There is no ‘sRGB emulation’ mode on this monitor to restrict the colour gamut. AMD users can activate an ‘sRGB emulation’ setting by opening ‘Radeon Settings’, navigating to ‘Display’ – ‘Color’ (little icon towards the top right) and press the ‘Color Temperature’ toggle so it reads ‘Automatic’ instead of ‘6500K’. The gamut below shows the colour gamut under our ‘Test Settings’ with this driver tweak applied. Note that the colour gamut is restricted, although there is some under-coverage now (94% sRGB). Given the under-coverage, users with access to their own calibration hardware should simply use the native gamut of the monitor as a base for calibration. But this setting can be useful for non colour-managed applications or where the user lacks an appropriate calibration device.

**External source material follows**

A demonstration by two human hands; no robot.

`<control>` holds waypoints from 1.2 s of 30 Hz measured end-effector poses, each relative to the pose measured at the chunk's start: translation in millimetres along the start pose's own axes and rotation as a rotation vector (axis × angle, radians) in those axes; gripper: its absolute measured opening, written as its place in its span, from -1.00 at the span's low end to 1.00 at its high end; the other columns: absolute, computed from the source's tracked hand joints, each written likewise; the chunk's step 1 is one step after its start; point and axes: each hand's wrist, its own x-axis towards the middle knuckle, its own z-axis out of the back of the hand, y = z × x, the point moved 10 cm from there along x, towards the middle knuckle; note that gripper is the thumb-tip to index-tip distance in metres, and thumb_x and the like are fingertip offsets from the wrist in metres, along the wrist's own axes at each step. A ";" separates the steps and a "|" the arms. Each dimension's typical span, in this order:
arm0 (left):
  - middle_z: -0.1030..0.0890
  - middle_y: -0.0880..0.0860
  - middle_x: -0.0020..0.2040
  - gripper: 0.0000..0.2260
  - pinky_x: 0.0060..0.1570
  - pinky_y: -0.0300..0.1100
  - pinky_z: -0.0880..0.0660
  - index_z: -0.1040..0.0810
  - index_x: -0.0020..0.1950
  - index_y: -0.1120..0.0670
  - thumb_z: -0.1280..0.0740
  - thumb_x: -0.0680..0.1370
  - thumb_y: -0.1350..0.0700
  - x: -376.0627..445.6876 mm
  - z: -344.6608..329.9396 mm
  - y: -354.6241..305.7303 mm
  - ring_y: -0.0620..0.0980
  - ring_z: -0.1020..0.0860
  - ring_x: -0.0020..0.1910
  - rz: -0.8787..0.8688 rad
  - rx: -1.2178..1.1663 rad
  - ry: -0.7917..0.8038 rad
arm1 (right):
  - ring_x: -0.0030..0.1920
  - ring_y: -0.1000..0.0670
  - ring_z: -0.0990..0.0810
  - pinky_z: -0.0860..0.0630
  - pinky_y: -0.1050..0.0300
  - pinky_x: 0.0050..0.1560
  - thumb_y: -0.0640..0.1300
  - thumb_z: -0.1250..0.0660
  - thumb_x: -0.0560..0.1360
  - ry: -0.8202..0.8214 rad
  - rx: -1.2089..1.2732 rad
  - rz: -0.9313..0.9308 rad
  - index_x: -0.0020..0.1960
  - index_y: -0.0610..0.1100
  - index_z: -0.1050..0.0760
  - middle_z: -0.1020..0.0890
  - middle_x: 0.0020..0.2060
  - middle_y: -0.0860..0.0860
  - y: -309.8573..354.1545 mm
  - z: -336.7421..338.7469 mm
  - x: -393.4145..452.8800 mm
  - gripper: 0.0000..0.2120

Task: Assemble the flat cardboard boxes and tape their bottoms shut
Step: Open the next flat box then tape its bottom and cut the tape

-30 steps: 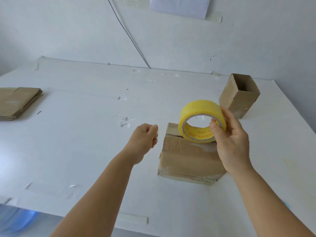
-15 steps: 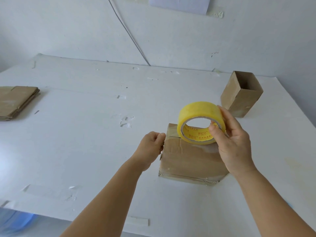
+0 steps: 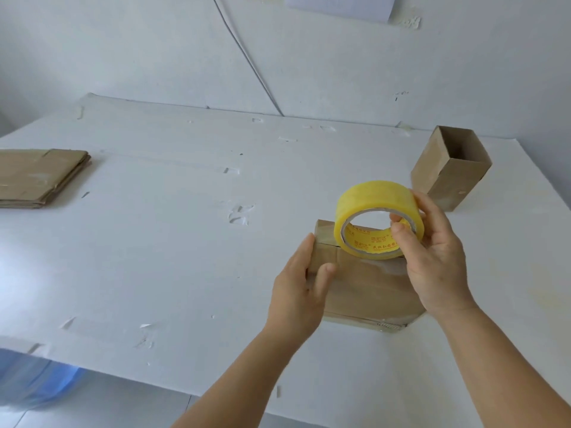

Colour gamut AMD 'Automatic' setting

Colour gamut AMD 'Automatic' setting


Colour in games and movies

On Battlefield V the monitor outputted a varied and rather vivid palette of colours. The extra extension beyond sRGB invited some extra vibrancy, but unlike a digital saturation enhancement (e.g. Nvidia Digital Vibrance Control) maintains strong shade variety. With an expanded gamut and good spacing between shades, rather than simply pulling shades closer to the edge of the gamut without expanding the gamut itself. The environments showcased a good variety of earthy browns and a nice mixed palette of greens, including deeper lush-looking shades and more muted pastel shades. Some of the earthy browns and woody tones naturally had a slightly redder hue than intended due to the colour gamut, but still looked more or less as they should overall. There were perceived gamma shifts that could be observed from a normal viewing position, leading to a slight loss of saturation towards the edges and bottom of the screen. This is typical for a VA panel, but was quite subtle on this model from a normal viewing position. The image still appeared rich even at the very edges of the screen, even if some shades had the saturation turned down a bit compared to central regions.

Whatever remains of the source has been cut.